The program had its start in 2006, with faculty from the Cal State system visiting more than 20 churches in California. This year the number of churches visited has grown to more than 100.
“But Super Sunday is one day,” Harrison said. “And we don’t want to end with one day.”
This was the third year Harrison went to H.O.P.E’s house for “Super Sunday” while the Cal State program has reached its tenth year. In the past three decades, according to the National Center for Education Statistics, the percentage of African American students enrolled in post-secondary institutions has risen from 10 to 15 percent. Meanwhile, according to the Los Angeles Times, enrollment at the Cal State system has declined from 5.8 percent of the enrolled students in 2004 to 4.6 percent in 2013.
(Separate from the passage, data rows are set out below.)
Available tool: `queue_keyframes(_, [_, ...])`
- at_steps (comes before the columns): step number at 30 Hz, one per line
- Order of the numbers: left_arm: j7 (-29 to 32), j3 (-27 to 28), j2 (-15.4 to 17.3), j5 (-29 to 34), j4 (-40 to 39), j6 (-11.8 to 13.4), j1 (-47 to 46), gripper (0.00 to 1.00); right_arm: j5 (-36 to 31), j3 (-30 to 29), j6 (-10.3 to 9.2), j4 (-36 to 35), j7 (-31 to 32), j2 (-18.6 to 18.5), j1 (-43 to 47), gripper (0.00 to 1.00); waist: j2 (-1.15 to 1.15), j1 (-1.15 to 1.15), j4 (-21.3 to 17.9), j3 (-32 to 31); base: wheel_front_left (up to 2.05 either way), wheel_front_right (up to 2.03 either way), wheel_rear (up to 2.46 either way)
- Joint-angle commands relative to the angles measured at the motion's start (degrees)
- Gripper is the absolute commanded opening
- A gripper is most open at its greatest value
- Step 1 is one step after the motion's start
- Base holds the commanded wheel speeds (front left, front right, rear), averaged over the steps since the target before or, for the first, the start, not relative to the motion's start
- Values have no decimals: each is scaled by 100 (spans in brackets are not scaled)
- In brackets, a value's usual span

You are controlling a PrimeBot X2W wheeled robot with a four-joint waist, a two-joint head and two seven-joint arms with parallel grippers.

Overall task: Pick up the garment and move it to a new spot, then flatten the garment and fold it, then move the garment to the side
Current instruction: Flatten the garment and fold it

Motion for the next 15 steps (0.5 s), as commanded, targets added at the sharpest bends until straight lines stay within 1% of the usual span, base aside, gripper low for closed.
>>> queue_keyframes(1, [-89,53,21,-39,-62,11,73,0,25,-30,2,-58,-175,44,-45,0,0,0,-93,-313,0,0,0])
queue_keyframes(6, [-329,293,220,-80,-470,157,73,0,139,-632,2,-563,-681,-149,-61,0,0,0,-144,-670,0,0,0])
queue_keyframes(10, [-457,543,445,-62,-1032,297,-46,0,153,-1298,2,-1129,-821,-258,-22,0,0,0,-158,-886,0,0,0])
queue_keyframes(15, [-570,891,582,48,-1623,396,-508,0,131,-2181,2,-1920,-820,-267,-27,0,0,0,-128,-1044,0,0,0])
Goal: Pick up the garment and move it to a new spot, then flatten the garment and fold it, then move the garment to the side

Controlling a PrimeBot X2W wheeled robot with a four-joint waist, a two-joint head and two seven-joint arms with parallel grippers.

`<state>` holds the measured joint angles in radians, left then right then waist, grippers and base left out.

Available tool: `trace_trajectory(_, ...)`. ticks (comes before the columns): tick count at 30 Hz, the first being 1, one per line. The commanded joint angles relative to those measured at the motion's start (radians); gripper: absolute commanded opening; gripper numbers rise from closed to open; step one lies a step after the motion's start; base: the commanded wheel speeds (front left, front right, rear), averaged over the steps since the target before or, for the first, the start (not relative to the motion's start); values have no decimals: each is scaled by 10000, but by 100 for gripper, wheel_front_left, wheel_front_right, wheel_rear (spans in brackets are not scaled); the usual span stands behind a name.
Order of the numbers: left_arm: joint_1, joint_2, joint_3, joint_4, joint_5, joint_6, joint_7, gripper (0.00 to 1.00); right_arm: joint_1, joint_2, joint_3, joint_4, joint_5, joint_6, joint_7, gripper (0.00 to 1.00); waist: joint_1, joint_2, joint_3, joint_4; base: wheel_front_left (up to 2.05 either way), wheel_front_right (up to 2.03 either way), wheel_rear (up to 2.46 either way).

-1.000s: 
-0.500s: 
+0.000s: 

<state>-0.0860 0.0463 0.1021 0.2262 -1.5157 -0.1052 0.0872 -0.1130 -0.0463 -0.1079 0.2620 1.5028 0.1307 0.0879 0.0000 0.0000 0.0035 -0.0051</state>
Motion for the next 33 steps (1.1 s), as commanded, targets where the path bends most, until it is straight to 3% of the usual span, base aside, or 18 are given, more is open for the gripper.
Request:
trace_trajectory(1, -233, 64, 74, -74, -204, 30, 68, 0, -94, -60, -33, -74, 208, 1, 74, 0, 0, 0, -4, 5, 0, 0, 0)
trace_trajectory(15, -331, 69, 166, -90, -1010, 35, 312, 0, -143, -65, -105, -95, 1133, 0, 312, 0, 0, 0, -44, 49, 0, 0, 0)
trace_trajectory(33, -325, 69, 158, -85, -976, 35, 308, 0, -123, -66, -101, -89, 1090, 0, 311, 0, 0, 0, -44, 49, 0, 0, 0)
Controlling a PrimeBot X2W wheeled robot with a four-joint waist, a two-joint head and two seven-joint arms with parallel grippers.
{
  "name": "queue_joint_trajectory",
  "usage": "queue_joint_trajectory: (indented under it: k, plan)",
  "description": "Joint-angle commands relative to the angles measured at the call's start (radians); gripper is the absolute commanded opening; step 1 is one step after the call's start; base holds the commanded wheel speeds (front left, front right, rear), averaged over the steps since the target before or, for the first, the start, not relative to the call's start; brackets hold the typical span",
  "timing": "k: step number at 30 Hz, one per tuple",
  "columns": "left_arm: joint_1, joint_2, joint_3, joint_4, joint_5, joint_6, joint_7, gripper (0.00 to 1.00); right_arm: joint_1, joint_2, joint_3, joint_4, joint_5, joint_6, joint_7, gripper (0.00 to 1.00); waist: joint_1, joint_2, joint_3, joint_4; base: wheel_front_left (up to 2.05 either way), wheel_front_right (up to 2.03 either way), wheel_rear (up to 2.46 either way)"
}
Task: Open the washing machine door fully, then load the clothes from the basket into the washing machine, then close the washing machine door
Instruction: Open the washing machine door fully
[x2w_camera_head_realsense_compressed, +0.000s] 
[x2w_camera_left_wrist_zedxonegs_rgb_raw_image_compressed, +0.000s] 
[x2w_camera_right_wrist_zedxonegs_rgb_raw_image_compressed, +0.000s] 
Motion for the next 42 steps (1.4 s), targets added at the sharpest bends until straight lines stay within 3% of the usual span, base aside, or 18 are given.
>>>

Graduating within four years is also a problem, not only for African Americans but for all students. At CSUN, the most recent numbers suggest that 11 percent of the student population graduated within four years, down from 14 percent nearly a decade ago.
“For several years now, the CSU has pushed toward new and innovative plans to increase not just college attendance but college graduation rates,” Harrison said. “It’s not enough just to go. And part of understanding the importance of attendance and completion is to help parents understand the crucial role that parents play and their involvement in their child’s education at very early ages and certainly through high school and into college.”
Harrison noted that one-third of the students enrolled in the Cal State system are the first in their families to attend college. According to the National Postsecondary Student Aid Study, one-third of students in the entire nation are first generation college students. While enrollment figures are promising, the same study showed that three out of five of those students don’t graduate in six years.
Encouragement and expectations of finishing college are factors in attending college. Of the major ethnicities in the United States, Asian Americans have the highest percentage of adults with at least a bachelor’s degree. According to the NCES, they also have a higher percentage of parents – at 80 percent – who expect their children to finish college, compared to 64 percent of African American students. A higher level of expectation also corresponded with higher grades.
Harrison spoke to the attendants, which included alumni of CSUN, the University of California, Los Angeles and the University of Southern California, about her mother, a woman with four children who, after her husband died when Harrison was 14-years-old, had to go back to work to support her family.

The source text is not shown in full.